In their letter addressed to the Minister of Culture and Communications, Mathieu Lacombe, as well as to the Prime Minister, François Legault, the six unions raise a certain number of questions which are causing more and more uneasiness in the artistic community.
“How can production companies, which receive subsidies, sit on the boards of directors of companies which themselves grant these subsidies, while the artists are absent? Why are certain large companies in both the audiovisual and music sectors granted significant recurring funding, thus reducing the share allocated to small companies which could carry out innovative projects, but which struggle to obtain financing? How can production companies that live solely on public money become so lucrative that publicly traded consortia buy them? »

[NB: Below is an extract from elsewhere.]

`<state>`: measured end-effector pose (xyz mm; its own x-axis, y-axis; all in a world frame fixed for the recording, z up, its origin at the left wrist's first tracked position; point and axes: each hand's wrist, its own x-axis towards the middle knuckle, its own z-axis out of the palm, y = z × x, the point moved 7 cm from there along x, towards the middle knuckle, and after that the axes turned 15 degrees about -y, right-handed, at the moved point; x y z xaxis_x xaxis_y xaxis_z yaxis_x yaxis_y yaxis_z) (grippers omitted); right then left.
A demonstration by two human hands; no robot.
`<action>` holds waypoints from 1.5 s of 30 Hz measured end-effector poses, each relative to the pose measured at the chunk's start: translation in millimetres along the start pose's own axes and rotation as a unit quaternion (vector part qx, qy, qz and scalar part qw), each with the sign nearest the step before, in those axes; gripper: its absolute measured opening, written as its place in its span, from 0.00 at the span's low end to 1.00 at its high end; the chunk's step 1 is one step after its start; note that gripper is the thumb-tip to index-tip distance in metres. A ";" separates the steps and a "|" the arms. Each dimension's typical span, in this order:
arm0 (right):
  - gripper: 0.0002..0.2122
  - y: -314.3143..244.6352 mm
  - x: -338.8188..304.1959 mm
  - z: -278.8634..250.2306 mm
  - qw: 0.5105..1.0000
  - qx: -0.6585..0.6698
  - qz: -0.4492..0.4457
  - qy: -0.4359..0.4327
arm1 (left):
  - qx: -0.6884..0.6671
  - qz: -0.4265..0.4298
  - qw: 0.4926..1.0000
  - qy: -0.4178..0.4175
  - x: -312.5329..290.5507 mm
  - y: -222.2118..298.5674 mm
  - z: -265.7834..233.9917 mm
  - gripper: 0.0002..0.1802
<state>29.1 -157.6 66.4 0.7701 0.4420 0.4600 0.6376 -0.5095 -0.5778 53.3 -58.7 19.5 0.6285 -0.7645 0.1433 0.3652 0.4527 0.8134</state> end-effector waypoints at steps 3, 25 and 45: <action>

Filmmaker Martin Villeneuve (March and April, The 12 labors of Imelda, Red Ketchup) supported the call for change launched by these unions.
“It is high time to review our system, where in particular the officials of SODEC and Telefilm Canada have too much power, to the detriment of filmmakers,” he wrote in a letter sent to The Press. As Jean-Claude Lozon said, “Cultural civil servants make their living with cinema, but not me”. The filmmakers make the films, not the civil servants, yet the latter decide the fate of projects and careers in Quebec. »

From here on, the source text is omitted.